#### What you need to do
The lines to copy are those holding the string "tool" in the entries below.

#### The records
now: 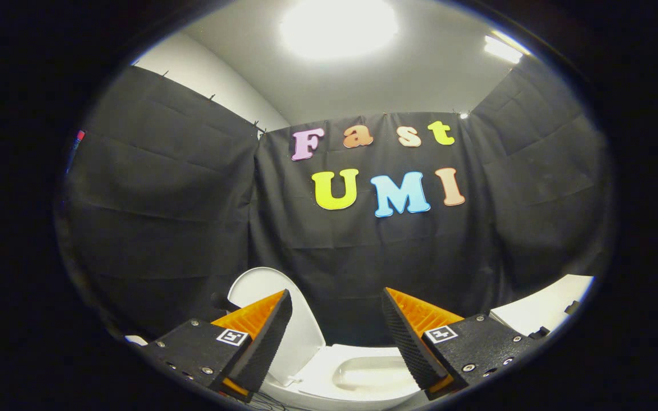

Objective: Open the toilet lid.

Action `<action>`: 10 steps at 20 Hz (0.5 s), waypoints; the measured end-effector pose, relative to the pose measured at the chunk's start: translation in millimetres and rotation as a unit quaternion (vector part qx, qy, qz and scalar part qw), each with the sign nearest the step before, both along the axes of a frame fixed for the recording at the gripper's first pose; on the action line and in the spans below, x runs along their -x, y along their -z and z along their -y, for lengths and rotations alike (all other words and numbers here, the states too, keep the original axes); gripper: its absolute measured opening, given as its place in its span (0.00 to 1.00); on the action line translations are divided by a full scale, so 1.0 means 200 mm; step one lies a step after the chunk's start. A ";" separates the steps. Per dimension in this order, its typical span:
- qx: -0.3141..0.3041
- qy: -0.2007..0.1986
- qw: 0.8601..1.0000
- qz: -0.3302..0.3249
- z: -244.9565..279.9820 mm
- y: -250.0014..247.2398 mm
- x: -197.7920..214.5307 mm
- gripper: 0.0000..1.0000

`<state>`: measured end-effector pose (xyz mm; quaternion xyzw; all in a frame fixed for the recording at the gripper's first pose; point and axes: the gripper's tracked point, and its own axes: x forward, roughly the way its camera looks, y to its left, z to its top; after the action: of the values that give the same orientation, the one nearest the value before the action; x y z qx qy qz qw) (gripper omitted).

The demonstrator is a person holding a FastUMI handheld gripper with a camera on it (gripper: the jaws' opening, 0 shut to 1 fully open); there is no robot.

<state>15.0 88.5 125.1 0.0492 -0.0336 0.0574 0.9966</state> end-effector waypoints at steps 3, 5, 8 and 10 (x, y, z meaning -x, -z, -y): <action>-0.004 0.000 1.000 0.013 0.11 0.03 0.04 0.96; -0.003 0.001 1.000 0.017 0.16 0.08 0.06 0.96; 0.018 0.019 1.000 0.007 0.26 0.20 0.08 0.96; 0.025 0.032 0.999 -0.008 0.30 0.29 0.09 0.96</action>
<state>-3.4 27.9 66.3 0.0239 -0.0255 0.0256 0.9991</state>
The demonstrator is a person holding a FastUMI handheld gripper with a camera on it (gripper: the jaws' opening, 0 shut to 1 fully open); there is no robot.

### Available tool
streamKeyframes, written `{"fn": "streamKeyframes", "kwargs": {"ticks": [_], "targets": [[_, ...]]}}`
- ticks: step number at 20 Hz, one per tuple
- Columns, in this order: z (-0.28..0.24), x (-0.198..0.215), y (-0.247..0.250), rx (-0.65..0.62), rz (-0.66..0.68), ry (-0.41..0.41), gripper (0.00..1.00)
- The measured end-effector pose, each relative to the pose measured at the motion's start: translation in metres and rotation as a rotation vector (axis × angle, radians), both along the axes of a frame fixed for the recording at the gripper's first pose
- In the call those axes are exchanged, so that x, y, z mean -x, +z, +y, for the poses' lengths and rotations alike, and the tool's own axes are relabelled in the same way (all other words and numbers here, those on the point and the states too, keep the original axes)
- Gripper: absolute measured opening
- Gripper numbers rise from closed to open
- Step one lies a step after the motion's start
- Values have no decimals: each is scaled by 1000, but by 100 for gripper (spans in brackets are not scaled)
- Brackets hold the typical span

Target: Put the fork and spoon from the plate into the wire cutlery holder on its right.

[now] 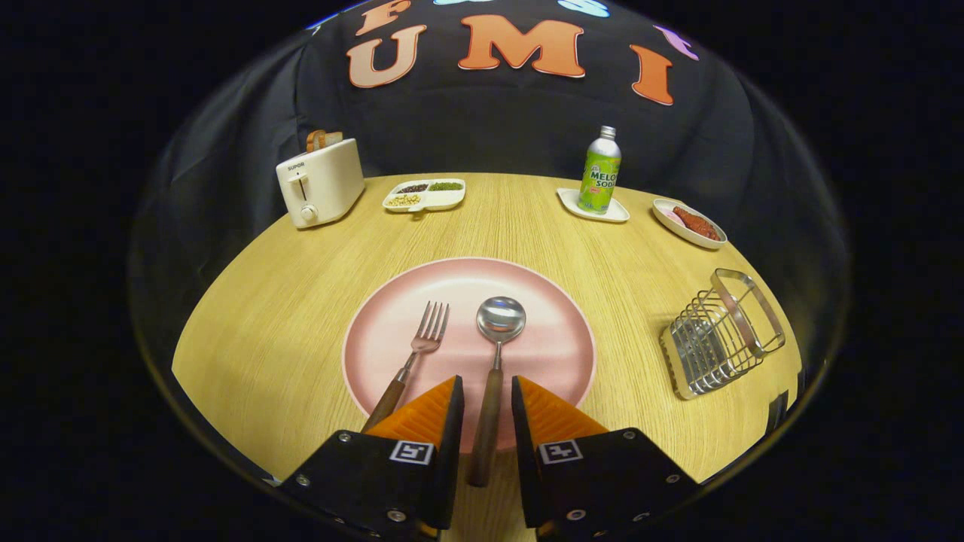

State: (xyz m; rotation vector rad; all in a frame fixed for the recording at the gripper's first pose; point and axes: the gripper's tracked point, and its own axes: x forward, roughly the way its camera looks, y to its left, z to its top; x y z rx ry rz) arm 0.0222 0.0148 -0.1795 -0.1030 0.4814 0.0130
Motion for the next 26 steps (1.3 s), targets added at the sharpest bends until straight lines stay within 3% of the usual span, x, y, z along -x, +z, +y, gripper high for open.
{"fn": "streamKeyframes", "kwargs": {"ticks": [8,16,26], "targets": [[-6,-2,-5,-40,55,-26,8],[-23,12,38,-72,69,10,8],[-111,41,117,-12,118,7,8]]}}
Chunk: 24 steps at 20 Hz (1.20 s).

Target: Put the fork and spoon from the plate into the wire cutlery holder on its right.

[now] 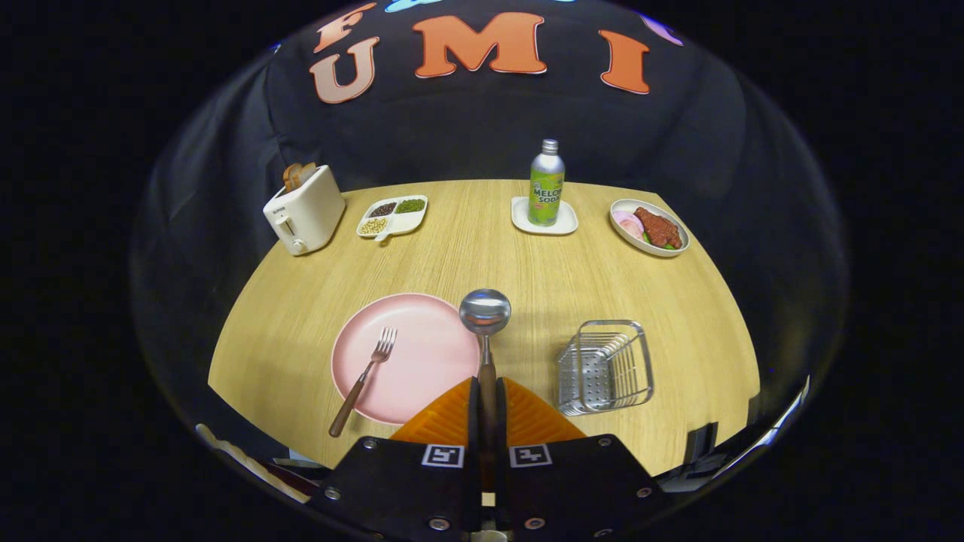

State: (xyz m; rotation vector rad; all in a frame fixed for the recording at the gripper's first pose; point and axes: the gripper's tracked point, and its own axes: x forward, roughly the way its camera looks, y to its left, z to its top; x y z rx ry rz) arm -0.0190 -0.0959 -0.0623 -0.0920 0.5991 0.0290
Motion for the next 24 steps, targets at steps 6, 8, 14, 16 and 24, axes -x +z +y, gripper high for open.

#### Exercise response
### Available tool
- In the call those axes are exchanged, so that x, y, z mean -x, +z, +y, for the poses' lengths and rotations alike, and the tool's own axes are relabelled in the same way (all other words and numbers here, those on the point and the states too, keep the original axes)

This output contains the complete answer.